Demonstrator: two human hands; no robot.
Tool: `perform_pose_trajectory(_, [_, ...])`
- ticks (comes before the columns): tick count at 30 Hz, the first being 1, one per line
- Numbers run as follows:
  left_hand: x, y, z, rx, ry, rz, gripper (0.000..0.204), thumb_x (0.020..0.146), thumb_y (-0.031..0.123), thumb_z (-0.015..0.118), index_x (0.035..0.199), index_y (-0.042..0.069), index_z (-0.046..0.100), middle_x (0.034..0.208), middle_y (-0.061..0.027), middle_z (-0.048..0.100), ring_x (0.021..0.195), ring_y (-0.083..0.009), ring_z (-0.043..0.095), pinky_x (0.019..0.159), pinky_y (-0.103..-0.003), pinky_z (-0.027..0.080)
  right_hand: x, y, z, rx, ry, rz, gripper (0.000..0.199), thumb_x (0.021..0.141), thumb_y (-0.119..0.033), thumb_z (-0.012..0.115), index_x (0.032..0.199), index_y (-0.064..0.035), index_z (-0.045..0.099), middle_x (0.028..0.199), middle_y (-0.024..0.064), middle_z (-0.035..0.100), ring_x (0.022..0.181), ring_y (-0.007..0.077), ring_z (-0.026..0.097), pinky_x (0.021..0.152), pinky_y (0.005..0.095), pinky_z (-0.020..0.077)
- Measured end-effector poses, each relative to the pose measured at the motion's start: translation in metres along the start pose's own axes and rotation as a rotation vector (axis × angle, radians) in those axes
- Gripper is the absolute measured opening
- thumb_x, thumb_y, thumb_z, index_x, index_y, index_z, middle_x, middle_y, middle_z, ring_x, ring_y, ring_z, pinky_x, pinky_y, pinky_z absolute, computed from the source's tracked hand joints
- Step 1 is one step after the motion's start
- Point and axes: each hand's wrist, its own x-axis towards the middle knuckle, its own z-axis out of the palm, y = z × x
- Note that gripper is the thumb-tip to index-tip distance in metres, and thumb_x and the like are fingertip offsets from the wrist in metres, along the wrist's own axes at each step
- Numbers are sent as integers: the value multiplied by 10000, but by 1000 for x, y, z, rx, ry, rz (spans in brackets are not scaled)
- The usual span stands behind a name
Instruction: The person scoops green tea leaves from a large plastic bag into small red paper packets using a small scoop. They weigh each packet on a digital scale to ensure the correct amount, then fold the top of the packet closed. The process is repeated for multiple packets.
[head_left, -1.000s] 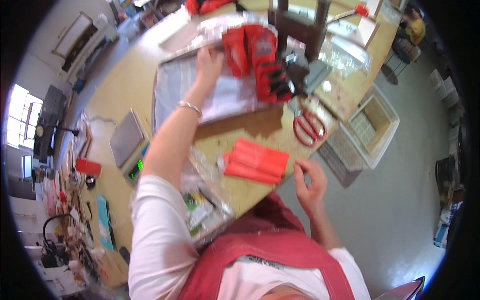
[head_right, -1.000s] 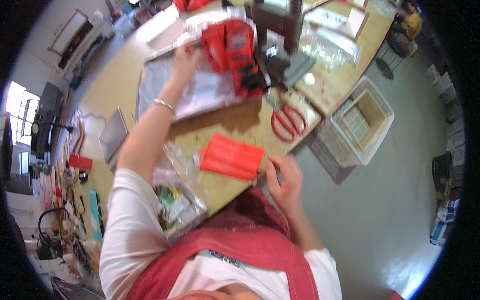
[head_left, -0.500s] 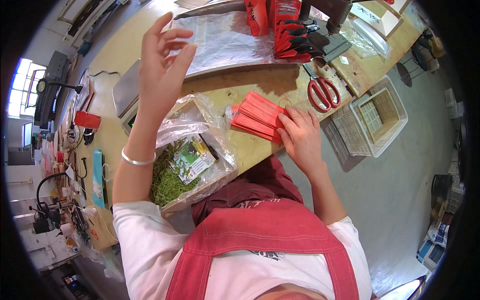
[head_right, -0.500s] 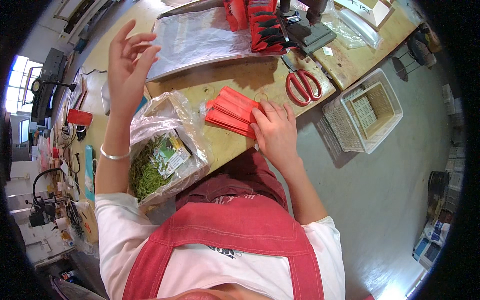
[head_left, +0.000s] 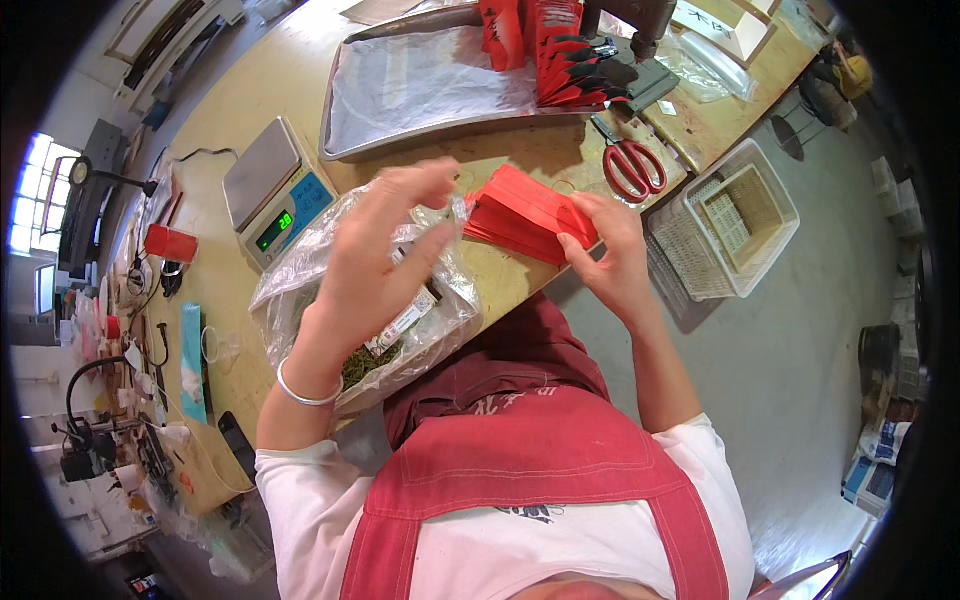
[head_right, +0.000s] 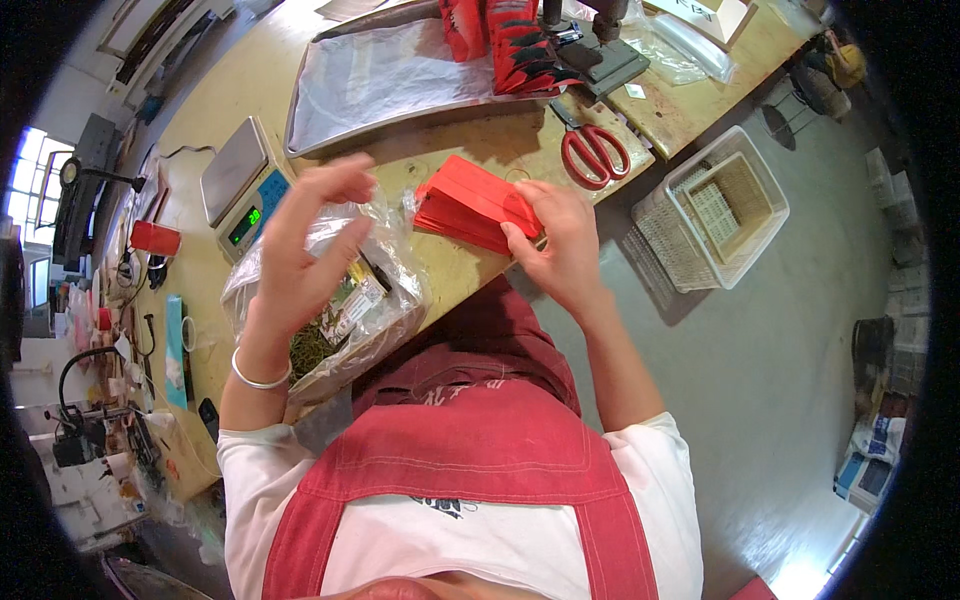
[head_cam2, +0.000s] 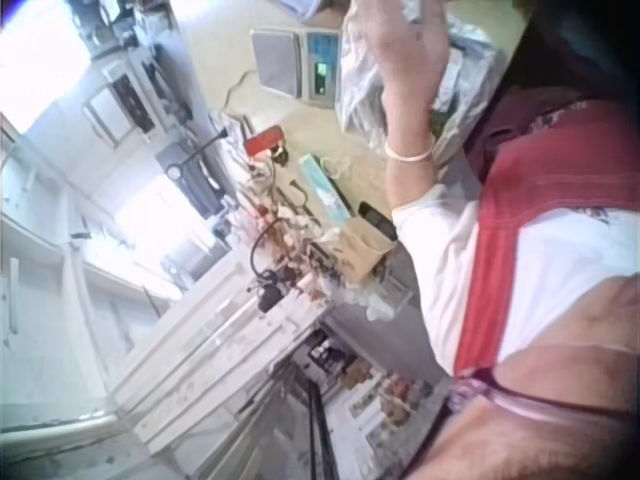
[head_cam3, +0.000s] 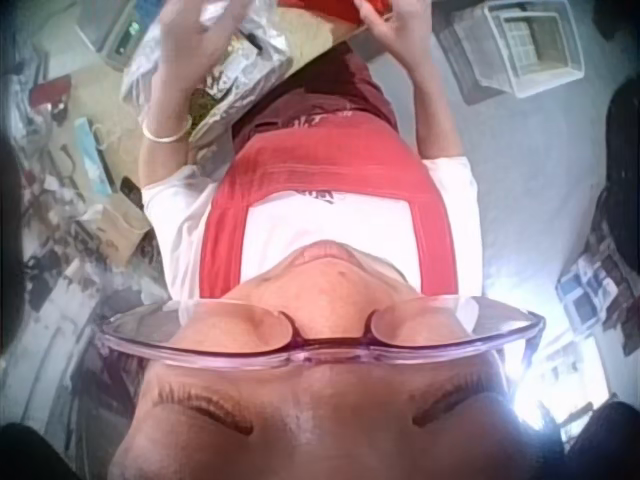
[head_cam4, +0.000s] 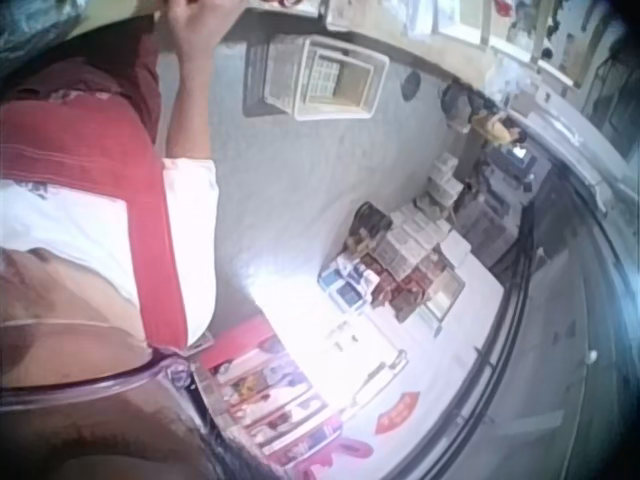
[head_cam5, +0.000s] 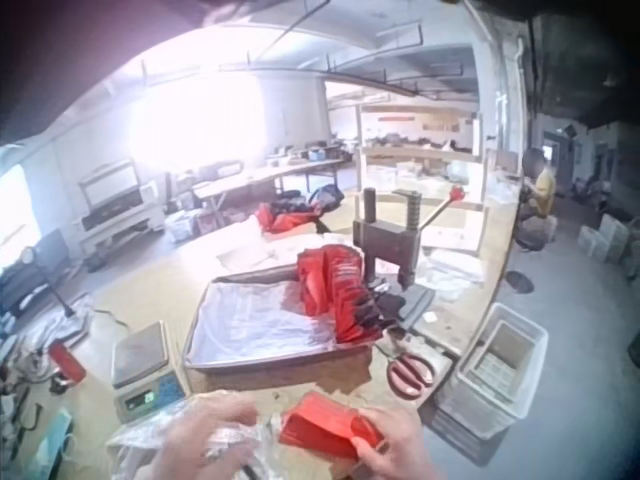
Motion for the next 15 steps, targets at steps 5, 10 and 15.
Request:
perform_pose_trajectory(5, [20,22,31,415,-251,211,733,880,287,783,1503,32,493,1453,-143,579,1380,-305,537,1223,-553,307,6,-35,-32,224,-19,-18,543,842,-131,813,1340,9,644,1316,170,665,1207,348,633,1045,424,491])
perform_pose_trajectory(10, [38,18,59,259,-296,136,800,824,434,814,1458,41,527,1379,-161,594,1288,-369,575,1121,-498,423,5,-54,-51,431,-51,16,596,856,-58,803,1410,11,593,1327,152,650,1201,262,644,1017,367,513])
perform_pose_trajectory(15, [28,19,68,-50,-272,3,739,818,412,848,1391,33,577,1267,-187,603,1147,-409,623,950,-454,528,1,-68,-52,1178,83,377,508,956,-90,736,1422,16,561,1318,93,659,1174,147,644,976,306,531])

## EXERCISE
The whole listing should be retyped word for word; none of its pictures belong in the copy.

## REPLY TO THE EXERCISE
Demonstrator: two human hands; no robot.
Tool: `perform_pose_trajectory(_, [_, ...])`
- ticks (comes before the columns): tick count at 30 Hz, the first being 1, one per line
- Numbers run as follows:
  left_hand: x, y, z, rx, ry, rz, gripper (0.000..0.204), thumb_x (0.020..0.146), thumb_y (-0.031..0.123), thumb_z (-0.015..0.118), index_x (0.035..0.199), index_y (-0.042..0.069), index_z (-0.046..0.100), middle_x (0.034..0.208), middle_y (-0.061..0.027), middle_z (-0.048..0.100), ring_x (0.021..0.195), ring_y (-0.083..0.009), ring_z (-0.043..0.095), pinky_x (0.019..0.159), pinky_y (-0.103..-0.003), pinky_z (-0.027..0.080)
  right_hand: x, y, z, rx, ry, rz, gripper (0.000..0.199), thumb_x (0.021..0.141), thumb_y (-0.119..0.033), thumb_z (-0.012..0.115), index_x (0.032..0.199), index_y (-0.064..0.035), index_z (-0.045..0.099), middle_x (0.028..0.199), middle_y (-0.024..0.064), middle_z (-0.035..0.100), ring_x (0.022..0.181), ring_y (-0.007..0.077), ring_z (-0.026..0.097), pinky_x (0.021..0.152), pinky_y (0.005..0.095), pinky_z (-0.020..0.077)
- Measured end-effector poses, each relative to the pose measured at the motion's start: translation in metres along the start pose's own axes and rotation as a rotation vector (axis × angle, radians) in those axes
- Gripper is the absolute measured opening
- thumb_x, thumb_y, thumb_z, index_x, index_y, index_z, middle_x, middle_y, middle_z, ring_x, ring_y, ring_z, pinky_x, pinky_y, pinky_z absolute, computed from the source's tracked hand joints
- Step 1 is one step after the motion's start
- Point and axes: each hand's wrist, its own x-axis towards the middle knuckle, its own z-axis out of the palm, y = z × x
- Note that gripper is the thumb-tip to index-tip distance in metres, and thumb_x and the like are fingertip offsets from the wrist in metres, along the wrist's own axes at each step
- Numbers are sent as integers: the value multiplied by 10000, but by 1000 for x, y, z, rx, ry, rz (spans in brackets are not scaled)
- The usual span stands behind a name
Instruction: The person scoops green tea leaves from a large plastic bag into small red paper packets using a small scoop. They weigh each packet on a digital scale to ensure the correct amount, then fold the top of the packet closed. The process is repeated for multiple packets.
[head_left, -1.000s] 
[head_right, -1.000s] 
[head_left, -0.500s] 
[head_right, -0.500s] 
[head_left, +0.000s] 
[head_right, +0.000s] 
[head_cam2, +0.000s] 
[head_cam3, +0.000s] 
[head_cam4, +0.000s] 
[head_cam5, +0.000s] 
Motion for the next 15 steps, targets at steps 5, 10 and 15.
Request:
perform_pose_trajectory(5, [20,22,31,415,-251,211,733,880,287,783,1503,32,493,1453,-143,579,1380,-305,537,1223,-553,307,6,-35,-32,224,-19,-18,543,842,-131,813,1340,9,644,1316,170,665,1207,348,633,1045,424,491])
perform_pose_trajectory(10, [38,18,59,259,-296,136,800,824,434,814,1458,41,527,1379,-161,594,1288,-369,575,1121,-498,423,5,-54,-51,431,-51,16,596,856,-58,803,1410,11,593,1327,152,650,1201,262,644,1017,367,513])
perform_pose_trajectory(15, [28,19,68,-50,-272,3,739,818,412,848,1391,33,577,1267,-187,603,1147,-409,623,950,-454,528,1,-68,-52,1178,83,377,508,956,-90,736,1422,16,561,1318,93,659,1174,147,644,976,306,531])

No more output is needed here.